全幅の信頼。それも、一つの惚れた理由だった。……しかし、裏切られた。だから、もう好きではいられないという気持ちもある。
「あなたが残るのならば、それもいいでしょう。
行きましょう。風鶴殿は、きっと待っています」
「……私のことも!」
隼那は、心の片隅に、捨てられずにある『風鶴への想い』に突き動かされて、言い出さずにはいられなかった。
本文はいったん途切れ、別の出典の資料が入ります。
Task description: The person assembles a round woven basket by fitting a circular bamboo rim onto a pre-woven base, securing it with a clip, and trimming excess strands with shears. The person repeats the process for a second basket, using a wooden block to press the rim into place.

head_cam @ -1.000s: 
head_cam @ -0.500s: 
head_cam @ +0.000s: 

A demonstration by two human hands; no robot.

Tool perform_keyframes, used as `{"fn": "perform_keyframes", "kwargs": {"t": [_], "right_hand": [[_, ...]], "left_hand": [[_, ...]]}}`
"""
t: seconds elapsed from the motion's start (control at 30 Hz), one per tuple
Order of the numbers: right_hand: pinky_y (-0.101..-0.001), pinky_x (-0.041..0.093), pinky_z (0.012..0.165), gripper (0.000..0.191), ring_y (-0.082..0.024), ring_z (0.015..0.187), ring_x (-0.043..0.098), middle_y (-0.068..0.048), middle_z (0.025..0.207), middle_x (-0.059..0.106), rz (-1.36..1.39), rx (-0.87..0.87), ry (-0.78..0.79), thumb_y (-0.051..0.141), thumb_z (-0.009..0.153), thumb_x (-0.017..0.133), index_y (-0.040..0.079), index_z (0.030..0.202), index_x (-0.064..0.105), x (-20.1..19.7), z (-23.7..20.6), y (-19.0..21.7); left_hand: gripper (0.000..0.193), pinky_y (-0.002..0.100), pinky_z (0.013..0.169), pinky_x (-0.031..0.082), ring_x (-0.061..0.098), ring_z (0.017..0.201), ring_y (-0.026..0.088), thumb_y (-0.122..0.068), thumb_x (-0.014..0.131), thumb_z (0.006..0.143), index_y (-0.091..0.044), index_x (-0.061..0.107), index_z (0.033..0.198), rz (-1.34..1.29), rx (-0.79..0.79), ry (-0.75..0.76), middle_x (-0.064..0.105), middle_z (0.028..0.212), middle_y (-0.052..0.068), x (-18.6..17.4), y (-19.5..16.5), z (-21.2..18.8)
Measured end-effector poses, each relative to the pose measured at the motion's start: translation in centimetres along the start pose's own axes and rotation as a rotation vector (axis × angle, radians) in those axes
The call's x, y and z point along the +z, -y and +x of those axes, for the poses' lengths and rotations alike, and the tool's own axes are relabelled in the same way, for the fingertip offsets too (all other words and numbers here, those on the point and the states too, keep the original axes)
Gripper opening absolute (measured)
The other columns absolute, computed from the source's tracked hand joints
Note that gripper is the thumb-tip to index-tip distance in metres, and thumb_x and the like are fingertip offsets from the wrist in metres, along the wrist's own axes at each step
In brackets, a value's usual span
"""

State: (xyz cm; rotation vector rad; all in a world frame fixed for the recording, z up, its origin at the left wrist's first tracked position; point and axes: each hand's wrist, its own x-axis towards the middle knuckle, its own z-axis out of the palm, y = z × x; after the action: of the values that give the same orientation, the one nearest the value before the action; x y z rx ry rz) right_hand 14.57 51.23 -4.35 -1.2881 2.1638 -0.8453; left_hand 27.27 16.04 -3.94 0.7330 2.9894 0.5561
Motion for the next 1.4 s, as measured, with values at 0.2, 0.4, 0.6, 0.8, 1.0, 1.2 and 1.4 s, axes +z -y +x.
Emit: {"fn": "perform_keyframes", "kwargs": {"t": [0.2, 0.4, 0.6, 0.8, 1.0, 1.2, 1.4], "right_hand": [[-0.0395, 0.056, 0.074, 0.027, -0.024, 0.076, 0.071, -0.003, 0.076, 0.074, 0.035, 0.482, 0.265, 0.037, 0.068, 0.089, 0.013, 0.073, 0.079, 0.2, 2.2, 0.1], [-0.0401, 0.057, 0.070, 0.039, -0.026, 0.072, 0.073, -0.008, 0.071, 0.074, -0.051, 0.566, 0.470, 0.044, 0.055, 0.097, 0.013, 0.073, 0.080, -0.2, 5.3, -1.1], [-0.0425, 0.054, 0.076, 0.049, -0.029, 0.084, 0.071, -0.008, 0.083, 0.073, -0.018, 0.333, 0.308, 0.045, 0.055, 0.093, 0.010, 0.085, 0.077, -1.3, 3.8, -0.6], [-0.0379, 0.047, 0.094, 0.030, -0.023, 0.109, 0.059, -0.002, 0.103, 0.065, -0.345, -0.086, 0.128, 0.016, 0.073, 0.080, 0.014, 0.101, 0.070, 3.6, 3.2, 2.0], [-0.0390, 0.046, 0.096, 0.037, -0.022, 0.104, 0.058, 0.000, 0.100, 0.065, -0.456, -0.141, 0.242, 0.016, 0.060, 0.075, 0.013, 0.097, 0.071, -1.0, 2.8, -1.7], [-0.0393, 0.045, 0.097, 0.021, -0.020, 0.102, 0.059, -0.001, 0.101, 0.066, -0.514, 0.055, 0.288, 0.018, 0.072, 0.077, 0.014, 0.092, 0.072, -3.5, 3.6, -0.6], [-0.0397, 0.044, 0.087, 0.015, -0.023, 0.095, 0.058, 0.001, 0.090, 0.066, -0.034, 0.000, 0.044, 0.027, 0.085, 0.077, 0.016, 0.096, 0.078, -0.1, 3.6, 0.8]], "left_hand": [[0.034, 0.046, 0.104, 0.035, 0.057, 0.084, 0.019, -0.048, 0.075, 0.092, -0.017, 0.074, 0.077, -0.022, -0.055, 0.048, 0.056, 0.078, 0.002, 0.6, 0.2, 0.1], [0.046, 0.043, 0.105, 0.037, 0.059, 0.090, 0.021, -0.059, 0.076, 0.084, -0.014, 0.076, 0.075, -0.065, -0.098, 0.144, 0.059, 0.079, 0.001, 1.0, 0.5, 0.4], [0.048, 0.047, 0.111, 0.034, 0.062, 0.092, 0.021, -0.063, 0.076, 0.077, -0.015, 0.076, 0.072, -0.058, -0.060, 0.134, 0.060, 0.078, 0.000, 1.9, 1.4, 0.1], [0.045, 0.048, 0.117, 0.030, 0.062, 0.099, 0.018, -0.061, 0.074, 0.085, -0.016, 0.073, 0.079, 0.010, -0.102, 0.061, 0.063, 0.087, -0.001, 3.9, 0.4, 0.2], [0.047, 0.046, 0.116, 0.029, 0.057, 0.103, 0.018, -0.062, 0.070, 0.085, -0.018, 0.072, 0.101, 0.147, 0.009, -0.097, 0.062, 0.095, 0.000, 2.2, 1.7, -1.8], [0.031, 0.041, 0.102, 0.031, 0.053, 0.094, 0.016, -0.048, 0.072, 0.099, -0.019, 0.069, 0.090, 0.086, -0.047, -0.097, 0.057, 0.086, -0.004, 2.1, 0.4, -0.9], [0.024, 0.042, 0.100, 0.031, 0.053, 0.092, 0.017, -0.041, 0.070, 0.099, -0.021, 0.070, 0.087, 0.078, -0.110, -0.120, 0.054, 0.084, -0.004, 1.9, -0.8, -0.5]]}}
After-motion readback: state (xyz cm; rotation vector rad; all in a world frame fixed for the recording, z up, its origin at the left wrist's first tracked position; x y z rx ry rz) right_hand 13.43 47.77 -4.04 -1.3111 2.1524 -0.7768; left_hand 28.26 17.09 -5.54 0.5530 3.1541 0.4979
「私のことも、風鶴さんは待っていてくれるでしょうか!」
「……少なくとも、聖印の守護者であるという事実だけでも、風鶴殿があなたを待つ理由としては十分ですよ。
あなたの言葉で、確かめてきたらいかがですか?何故、裏切るような行為を取ったのかを」
……確かめたい。自分の耳で。自分の言葉で。
「……私も、行きます」
「それが正しいと思いますよ」
桃姫は微笑んだ。
「あなたが聖印の守護者である限り、あなたの身は狙われていて、あなた一人の力では、その身を護ることも出来ないのですから」
今になって、ようやく気がつかされた。
最初から、隼那には選択肢は無かったということに。
ついて行かなければ、身の危険を自分では対処できない。
色々と誘導されて、納得してついて行く気持ちになれたことに、隼那はただ桃姫へ感謝の気持ちを抱いた。